# What happened to your acid reflux when you became pregnant?



## Emmy2 (Feb 22, 2002)

I have had acid reflux problems recently. I am trying to get pregnant but am worried what will happen to the acid reflux?? Will it get worse? Stay the same? or someone said it could even get better? Anyone had this situation they can tell me about? I am very scared I am really going to have worse problems being pregnant. I can't really take any medication but antacids incase I do get pregnant.


----------



## Coggie (Dec 28, 2000)

Before I tell you what happened to me, always remember, the reason people can't be specific about pregnancies and babies in the case of most symptoms and reactions, is because everyone really is different.For me, I've never had acid reflux problems.

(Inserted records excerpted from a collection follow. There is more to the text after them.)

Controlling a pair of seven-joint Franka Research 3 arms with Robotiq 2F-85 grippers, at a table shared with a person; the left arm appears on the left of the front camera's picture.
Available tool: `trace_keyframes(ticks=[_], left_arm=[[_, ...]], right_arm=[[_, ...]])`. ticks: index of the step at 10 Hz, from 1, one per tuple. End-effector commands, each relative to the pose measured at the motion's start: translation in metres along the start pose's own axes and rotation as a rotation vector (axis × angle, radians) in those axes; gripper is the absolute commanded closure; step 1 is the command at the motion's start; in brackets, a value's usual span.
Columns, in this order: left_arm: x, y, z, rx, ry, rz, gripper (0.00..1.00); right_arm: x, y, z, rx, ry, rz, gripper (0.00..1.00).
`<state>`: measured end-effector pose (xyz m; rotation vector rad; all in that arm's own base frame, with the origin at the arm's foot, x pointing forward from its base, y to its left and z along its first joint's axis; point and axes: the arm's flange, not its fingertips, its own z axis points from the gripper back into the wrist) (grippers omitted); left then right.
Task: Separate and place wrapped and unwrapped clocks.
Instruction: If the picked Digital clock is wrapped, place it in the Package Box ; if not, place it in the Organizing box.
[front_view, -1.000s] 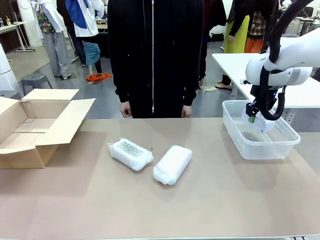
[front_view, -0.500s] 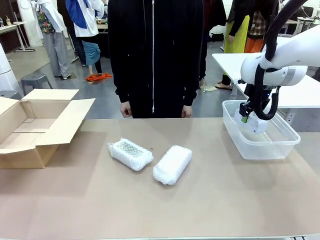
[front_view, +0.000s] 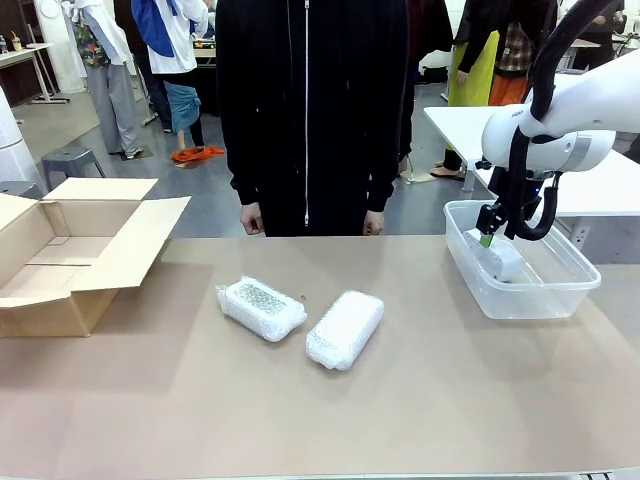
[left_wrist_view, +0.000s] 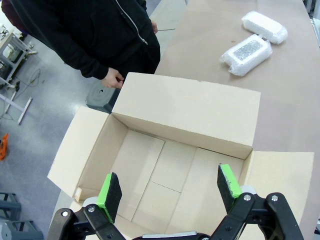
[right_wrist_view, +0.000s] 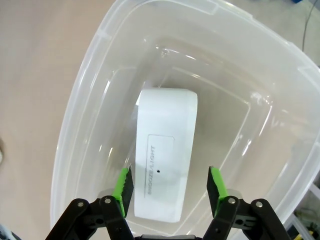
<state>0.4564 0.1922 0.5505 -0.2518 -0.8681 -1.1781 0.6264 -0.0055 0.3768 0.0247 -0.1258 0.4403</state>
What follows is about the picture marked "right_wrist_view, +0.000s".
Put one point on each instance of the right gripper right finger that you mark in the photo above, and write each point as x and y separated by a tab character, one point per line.
232	215

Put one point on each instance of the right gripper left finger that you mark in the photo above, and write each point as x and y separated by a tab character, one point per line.
110	212

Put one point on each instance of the unwrapped white clock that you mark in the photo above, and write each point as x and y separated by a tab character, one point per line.
165	120

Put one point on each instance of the clear plastic container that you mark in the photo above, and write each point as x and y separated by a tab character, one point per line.
225	75

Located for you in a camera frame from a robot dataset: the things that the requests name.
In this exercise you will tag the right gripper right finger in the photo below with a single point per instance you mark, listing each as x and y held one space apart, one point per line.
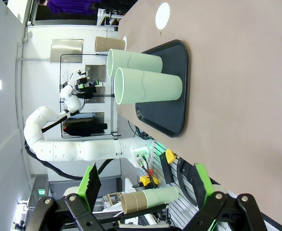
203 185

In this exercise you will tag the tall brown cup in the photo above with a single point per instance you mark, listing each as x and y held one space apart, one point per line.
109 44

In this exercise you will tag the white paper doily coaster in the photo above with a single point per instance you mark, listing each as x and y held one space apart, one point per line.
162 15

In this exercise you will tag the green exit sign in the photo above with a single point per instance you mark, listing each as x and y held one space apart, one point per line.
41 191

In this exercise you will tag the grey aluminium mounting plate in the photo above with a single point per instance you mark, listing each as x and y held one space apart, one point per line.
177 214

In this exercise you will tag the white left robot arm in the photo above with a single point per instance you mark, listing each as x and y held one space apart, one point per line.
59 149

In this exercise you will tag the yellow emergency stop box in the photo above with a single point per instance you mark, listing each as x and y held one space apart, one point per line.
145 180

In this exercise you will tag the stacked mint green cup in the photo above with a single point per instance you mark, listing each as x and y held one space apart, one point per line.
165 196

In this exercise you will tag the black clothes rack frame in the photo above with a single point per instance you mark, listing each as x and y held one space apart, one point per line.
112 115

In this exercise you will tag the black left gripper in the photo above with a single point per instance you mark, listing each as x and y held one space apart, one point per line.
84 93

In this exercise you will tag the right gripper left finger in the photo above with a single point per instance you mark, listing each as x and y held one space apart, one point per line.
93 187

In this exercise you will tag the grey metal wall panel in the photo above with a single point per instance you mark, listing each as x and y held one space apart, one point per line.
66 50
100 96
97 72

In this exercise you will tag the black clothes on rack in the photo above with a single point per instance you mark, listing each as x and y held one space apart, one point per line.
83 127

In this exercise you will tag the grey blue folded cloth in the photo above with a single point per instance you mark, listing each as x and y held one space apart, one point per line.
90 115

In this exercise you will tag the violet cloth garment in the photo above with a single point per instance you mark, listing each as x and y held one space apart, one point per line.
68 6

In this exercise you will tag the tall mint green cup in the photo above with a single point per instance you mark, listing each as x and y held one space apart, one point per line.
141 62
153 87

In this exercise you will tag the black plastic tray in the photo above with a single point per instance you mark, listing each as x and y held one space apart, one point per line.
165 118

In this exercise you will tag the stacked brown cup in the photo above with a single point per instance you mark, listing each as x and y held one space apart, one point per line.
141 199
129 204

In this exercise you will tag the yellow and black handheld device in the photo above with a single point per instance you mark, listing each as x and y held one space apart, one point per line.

Never had heartburn, ever.So, of course, when I got pregnant, I suffered from three severe cases towards the latter part of my pregnancy, about two months before delivery. The first time I felt it, I thought it was a bad case of a stomach ache but higher up. The second time was out of nowhere, right before I went to bed, two days later, and I thought I was having a heart attack. It was the worst pain in my life.My husband recognized it immediately and wouldn't hear of my worry against any medication even the approved. He grabbed the Mylanta and practically force-fed it to me. Immediately, the pain disappeared.My ob-gyn told me it happens to a lot of pregnant women and they say it's the worst part of being pregnant, perhaps worse than the gagging. What you can do is never eat anything heavy before going to bed, and never eat anything period right before. Keep your head elevated. I used a thicker pillow because I couldn't sleep sitting up like a lot of women do. Avoid spicy, fatty, fried, etc.Get pregnant, because you want to. And deal with what comes as it comes, if it comes. But don't think about it. There's always help out there.


----------